* _PROBLEM TO SOLVE_:
Transcribe every line of the records verbatim.

Excerpts from a dataset:
□ □ □ □ □
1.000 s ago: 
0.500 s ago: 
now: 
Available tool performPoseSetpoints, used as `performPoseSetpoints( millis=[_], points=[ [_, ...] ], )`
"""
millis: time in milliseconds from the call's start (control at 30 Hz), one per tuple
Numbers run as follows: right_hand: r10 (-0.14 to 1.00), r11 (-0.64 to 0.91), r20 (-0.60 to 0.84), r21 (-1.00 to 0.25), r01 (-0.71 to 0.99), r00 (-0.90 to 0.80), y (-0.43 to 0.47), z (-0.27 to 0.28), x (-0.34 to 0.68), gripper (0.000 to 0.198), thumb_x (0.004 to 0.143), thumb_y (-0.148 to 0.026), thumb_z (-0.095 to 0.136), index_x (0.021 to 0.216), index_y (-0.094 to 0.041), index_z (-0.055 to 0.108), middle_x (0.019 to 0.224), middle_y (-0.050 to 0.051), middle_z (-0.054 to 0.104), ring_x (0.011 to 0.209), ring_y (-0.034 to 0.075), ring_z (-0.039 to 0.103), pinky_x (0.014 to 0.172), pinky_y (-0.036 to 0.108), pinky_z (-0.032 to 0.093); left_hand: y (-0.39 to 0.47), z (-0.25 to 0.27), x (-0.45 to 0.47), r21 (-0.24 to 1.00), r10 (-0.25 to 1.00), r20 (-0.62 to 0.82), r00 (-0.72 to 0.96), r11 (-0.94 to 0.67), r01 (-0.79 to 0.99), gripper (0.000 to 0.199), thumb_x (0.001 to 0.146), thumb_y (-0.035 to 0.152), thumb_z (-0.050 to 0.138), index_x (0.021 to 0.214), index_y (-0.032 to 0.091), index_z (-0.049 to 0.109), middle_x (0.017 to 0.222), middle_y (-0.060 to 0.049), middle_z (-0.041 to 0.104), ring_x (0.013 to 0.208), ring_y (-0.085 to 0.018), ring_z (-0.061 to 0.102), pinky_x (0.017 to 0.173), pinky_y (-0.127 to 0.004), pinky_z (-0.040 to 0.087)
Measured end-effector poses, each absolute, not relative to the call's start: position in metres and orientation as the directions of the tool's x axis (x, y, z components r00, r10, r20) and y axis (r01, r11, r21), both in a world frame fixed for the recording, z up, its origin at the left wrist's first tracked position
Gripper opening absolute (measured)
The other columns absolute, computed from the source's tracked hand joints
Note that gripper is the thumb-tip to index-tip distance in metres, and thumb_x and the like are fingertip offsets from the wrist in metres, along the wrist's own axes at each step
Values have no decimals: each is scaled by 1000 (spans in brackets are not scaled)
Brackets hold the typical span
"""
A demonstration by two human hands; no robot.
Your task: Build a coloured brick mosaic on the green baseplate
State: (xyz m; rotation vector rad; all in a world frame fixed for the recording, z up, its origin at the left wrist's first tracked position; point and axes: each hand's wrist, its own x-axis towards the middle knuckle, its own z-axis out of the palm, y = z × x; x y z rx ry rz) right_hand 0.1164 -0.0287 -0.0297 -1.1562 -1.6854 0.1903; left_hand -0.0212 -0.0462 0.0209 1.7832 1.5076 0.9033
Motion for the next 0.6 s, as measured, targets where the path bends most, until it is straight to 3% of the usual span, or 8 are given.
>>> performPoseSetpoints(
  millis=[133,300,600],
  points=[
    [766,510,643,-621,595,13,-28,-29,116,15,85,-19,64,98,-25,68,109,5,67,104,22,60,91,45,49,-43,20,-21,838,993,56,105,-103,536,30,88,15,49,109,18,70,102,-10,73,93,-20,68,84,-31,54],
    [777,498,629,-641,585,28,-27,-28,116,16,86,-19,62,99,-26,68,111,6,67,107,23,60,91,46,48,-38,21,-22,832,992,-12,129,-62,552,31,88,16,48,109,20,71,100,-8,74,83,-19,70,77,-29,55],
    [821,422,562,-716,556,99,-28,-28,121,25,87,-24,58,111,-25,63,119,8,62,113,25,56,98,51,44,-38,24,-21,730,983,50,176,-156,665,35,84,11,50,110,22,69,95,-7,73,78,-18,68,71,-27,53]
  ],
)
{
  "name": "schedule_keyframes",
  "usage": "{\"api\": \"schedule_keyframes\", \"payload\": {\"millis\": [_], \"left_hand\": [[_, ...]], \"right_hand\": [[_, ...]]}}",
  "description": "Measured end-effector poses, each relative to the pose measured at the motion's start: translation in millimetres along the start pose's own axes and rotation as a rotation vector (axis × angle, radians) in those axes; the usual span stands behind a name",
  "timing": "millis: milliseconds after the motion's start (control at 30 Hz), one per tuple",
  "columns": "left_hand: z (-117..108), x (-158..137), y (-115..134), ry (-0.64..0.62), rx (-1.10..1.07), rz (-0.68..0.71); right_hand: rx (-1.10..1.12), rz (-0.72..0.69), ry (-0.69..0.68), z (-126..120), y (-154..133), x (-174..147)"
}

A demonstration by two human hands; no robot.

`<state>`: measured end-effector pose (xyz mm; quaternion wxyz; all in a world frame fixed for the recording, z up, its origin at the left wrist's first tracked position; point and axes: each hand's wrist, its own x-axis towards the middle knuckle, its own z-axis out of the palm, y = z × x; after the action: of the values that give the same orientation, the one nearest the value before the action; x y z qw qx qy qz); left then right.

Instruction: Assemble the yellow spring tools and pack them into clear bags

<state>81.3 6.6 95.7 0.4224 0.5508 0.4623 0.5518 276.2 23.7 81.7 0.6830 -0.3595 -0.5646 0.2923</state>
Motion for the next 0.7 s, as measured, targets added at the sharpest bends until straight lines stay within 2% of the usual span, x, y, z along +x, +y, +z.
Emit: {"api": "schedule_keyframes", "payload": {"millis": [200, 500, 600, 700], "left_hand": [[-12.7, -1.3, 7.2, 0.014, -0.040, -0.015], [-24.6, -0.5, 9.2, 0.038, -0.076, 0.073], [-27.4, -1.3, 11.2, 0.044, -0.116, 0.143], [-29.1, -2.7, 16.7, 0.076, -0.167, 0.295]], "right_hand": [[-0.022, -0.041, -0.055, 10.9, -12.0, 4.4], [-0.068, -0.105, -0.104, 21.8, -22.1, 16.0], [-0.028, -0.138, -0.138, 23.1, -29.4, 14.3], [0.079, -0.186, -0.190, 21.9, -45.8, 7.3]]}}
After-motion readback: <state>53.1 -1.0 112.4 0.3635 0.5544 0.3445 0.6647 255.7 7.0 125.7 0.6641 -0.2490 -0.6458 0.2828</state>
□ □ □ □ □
* _RESPONSE_:
1.000 s ago: 
0.500 s ago: 
now: 
Available tool performPoseSetpoints, used as `performPoseSetpoints( millis=[_], points=[ [_, ...] ], )`
"""
millis: time in milliseconds from the call's start (control at 30 Hz), one per tuple
Numbers run as follows: right_hand: r10 (-0.14 to 1.00), r11 (-0.64 to 0.91), r20 (-0.60 to 0.84), r21 (-1.00 to 0.25), r01 (-0.71 to 0.99), r00 (-0.90 to 0.80), y (-0.43 to 0.47), z (-0.27 to 0.28), x (-0.34 to 0.68), gripper (0.000 to 0.198), thumb_x (0.004 to 0.143), thumb_y (-0.148 to 0.026), thumb_z (-0.095 to 0.136), index_x (0.021 to 0.216), index_y (-0.094 to 0.041), index_z (-0.055 to 0.108), middle_x (0.019 to 0.224), middle_y (-0.050 to 0.051), middle_z (-0.054 to 0.104), ring_x (0.011 to 0.209), ring_y (-0.034 to 0.075), ring_z (-0.039 to 0.103), pinky_x (0.014 to 0.172), pinky_y (-0.036 to 0.108), pinky_z (-0.032 to 0.093); left_hand: y (-0.39 to 0.47), z (-0.25 to 0.27), x (-0.45 to 0.47), r21 (-0.24 to 1.00), r10 (-0.25 to 1.00), r20 (-0.62 to 0.82), r00 (-0.72 to 0.96), r11 (-0.94 to 0.67), r01 (-0.79 to 0.99), gripper (0.000 to 0.199), thumb_x (0.001 to 0.146), thumb_y (-0.035 to 0.152), thumb_z (-0.050 to 0.138), index_x (0.021 to 0.214), index_y (-0.032 to 0.091), index_z (-0.049 to 0.109), middle_x (0.017 to 0.222), middle_y (-0.060 to 0.049), middle_z (-0.041 to 0.104), ring_x (0.013 to 0.208), ring_y (-0.085 to 0.018), ring_z (-0.061 to 0.102), pinky_x (0.017 to 0.173), pinky_y (-0.127 to 0.004), pinky_z (-0.040 to 0.087)
Measured end-effector poses, each absolute, not relative to the call's start: position in metres and orientation as the directions of the tool's x axis (x, y, z components r00, r10, r20) and y axis (r01, r11, r21), both in a world frame fixed for the recording, z up, its origin at the left wrist's first tracked position
Gripper opening absolute (measured)
The other columns absolute, computed from the source's tracked hand joints
Note that gripper is the thumb-tip to index-tip distance in metres, and thumb_x and the like are fingertip offsets from the wrist in metres, along the wrist's own axes at each step
Values have no decimals: each is scaled by 1000 (spans in brackets are not scaled)
Brackets hold the typical span
"""
A demonstration by two human hands; no robot.
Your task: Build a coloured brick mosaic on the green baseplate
State: (xyz m; rotation vector rad; all in a world frame fixed for the recording, z up, its origin at the left wrist's first tracked position; point and axes: each hand's wrist, its own x-axis towards the middle knuckle, its own z-axis out of the palm, y = z × x; x y z rx ry rz) right_hand 0.1164 -0.0287 -0.0297 -1.1562 -1.6854 0.1903; left_hand -0.0212 -0.0462 0.0209 1.7832 1.5076 0.9033
Motion for the next 0.6 s, as measured, targets where the path bends most, until it is straight to 3% of the usual span, or 8 are given.
>>> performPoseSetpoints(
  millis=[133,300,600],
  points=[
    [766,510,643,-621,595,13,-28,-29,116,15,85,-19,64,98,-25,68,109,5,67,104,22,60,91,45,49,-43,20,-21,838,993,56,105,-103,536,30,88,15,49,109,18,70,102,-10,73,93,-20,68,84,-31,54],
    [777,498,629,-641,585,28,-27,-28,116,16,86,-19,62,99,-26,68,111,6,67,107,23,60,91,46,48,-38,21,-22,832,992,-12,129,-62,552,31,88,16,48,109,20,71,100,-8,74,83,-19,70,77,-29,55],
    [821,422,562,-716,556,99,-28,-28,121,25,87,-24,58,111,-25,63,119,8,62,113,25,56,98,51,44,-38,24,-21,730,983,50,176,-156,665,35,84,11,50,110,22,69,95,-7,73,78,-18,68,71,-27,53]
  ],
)
{
  "name": "schedule_keyframes",
  "usage": "{\"api\": \"schedule_keyframes\", \"payload\": {\"millis\": [_], \"left_hand\": [[_, ...]], \"right_hand\": [[_, ...]]}}",
  "description": "Measured end-effector poses, each relative to the pose measured at the motion's start: translation in millimetres along the start pose's own axes and rotation as a rotation vector (axis × angle, radians) in those axes; the usual span stands behind a name",
  "timing": "millis: milliseconds after the motion's start (control at 30 Hz), one per tuple",
  "columns": "left_hand: z (-117..108), x (-158..137), y (-115..134), ry (-0.64..0.62), rx (-1.10..1.07), rz (-0.68..0.71); right_hand: rx (-1.10..1.12), rz (-0.72..0.69), ry (-0.69..0.68), z (-126..120), y (-154..133), x (-174..147)"
}

A demonstration by two human hands; no robot.

`<state>`: measured end-effector pose (xyz mm; quaternion wxyz; all in a world frame fixed for the recording, z up, its origin at the left wrist's first tracked position; point and axes: each hand's wrist, its own x-axis towards the middle knuckle, its own z-axis out of the palm, y = z × x; after the action: of the values that give the same orientation, the one nearest the value before the action; x y z qw qx qy qz); left then right.

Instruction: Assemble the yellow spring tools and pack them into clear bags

<state>81.3 6.6 95.7 0.4224 0.5508 0.4623 0.5518 276.2 23.7 81.7 0.6830 -0.3595 -0.5646 0.2923</state>
Motion for the next 0.7 s, as measured, targets added at the sharpest bends until straight lines stay within 2% of the usual span, x, y, z along +x, +y, +z.
Emit: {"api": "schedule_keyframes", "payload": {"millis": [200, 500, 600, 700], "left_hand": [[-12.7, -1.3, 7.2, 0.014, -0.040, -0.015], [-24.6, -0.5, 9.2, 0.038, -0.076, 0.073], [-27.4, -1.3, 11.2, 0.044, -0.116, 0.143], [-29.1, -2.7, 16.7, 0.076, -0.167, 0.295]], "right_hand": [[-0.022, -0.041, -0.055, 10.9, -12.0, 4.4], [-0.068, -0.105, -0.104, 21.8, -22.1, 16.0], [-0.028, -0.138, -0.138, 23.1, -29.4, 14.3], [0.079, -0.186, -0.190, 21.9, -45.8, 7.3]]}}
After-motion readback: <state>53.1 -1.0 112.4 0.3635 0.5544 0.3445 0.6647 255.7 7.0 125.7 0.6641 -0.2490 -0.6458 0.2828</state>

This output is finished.